人材の育成及び社内環境整備に関する方針、戦略

 当社グループは社員一人一人が十分に能力を発揮できるよう、適能適所のジョブローテーションを基本方針としております。新たに発生する業務や人員が不足した業務への対応にも柔軟に対応できるようフレックス制度など、働きやすき環境を整備推進し、横断的でオープンな組織づくりを目指しております。また、多様化するクライアントニーズへの対応や外国人留学生分野の教育支援の拡大、就労支援の強化において、女性役員、女性管理職、外国籍管理職の在職など、多様性確保へも積極的に取り組んでおり、今後も多様性確保へ向けた施策を実施してまいります。
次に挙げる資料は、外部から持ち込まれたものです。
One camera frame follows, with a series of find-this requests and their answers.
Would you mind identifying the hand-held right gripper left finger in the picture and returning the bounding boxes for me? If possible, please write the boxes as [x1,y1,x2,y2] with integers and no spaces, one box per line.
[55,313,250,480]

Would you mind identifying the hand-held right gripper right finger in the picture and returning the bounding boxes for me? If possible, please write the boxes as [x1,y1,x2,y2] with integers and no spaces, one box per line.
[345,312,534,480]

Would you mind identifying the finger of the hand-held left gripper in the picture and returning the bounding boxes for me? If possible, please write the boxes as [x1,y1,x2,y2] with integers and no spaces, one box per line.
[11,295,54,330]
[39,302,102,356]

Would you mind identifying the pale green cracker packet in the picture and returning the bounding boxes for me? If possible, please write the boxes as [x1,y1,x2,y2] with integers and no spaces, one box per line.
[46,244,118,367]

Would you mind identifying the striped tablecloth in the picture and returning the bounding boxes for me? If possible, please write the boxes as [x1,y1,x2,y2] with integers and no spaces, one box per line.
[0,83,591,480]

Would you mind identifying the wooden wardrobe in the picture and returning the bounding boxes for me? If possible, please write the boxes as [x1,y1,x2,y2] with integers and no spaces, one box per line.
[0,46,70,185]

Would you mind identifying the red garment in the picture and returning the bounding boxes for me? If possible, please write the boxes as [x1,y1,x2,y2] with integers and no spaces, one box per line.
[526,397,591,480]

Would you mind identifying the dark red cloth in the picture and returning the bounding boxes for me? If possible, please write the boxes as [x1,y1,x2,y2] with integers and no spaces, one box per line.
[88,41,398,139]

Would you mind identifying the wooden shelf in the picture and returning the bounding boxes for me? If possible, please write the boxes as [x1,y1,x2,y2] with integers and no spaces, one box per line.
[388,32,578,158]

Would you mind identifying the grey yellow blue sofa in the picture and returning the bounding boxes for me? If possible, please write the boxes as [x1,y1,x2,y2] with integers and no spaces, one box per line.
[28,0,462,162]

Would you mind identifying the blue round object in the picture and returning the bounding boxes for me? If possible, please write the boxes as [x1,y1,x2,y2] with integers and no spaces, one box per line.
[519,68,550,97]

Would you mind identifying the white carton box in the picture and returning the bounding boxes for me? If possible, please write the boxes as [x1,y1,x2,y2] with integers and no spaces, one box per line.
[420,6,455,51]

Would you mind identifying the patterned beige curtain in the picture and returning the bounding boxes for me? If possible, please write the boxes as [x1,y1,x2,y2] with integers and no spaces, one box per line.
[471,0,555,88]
 人材育成においては、継続的な社員教育、トレーニングを実施し、マネジメント層による適切なコーチング、社員一人一人に明確な目標設定を行うことで、パフォーマンスを最大限引き出すことを方針としております。また、そのためには、マネジメント層の育成が必要不可欠であり、組織全体のパフォーマンス向上に欠かせないものと認識しております。

 

リスク管理

 当社は、急激な景気変動や地政学リスクについて、担当委員会を設置するとともに、グループ全体でリスク管理を行っております。特に、事業活動面については、リスクを定期的にモニタリング、評価・分析しグループ全体に必要な指示、監督を行うとともに、その内容を定期的に取締役会に報告する体制を整えております。また、リスクに応じて、事業計画の見直しを行い、適切かつ健全な経営に取り組んでまいります。

 

人事戦略の指標及び目標

 当社は、「人材育成及び社内環境整備に関する方針、戦略」に記載した方針に基づき人的資本を最重要事項としております。女性活躍、多様性の確保、人材育成の成果を評価する指標として、女性社員や外国籍社員の割合、役職別の比率、ワークライフバランスのサポート状況を育児支援制度、有給休暇の取得状況に照らし合わせ、モニタリングを行い、人材育成・強化に取り組み、企業価値向上へ向け新たな仕組みづくりに取り組んでまいりますが、具体的な指標及び目標については、現在策定中であるため、記載を省略しております。

 

3【事業等のリスク】

 本書に記載した事業の状況、経理の状況等に関する事項のうち、投資者の判断に重要な影響を及ぼす可能性のある事項には、以下のようなものがあります。また、必ずしもそのようなリスク要因に該当しない事項につきましても、投資家の投資判断上、重要であると考えられる事項につきましては、投資家に対する積極的な情報開示の観点から以下に開示しております。当社グループは、これらのリスク発生の可能性を十分に認識した上で、発生の回避及び発生した場合の対応に努める方針ではありますが、当社株式に関する投資判断は、本項及び本書中の本項以外の記載事項を慎重に検討した上で行われる必要があると考えております。また、以下の記載は、本株式への投資に対するすべてを網羅するものではありませんので、この点にご留意下さい。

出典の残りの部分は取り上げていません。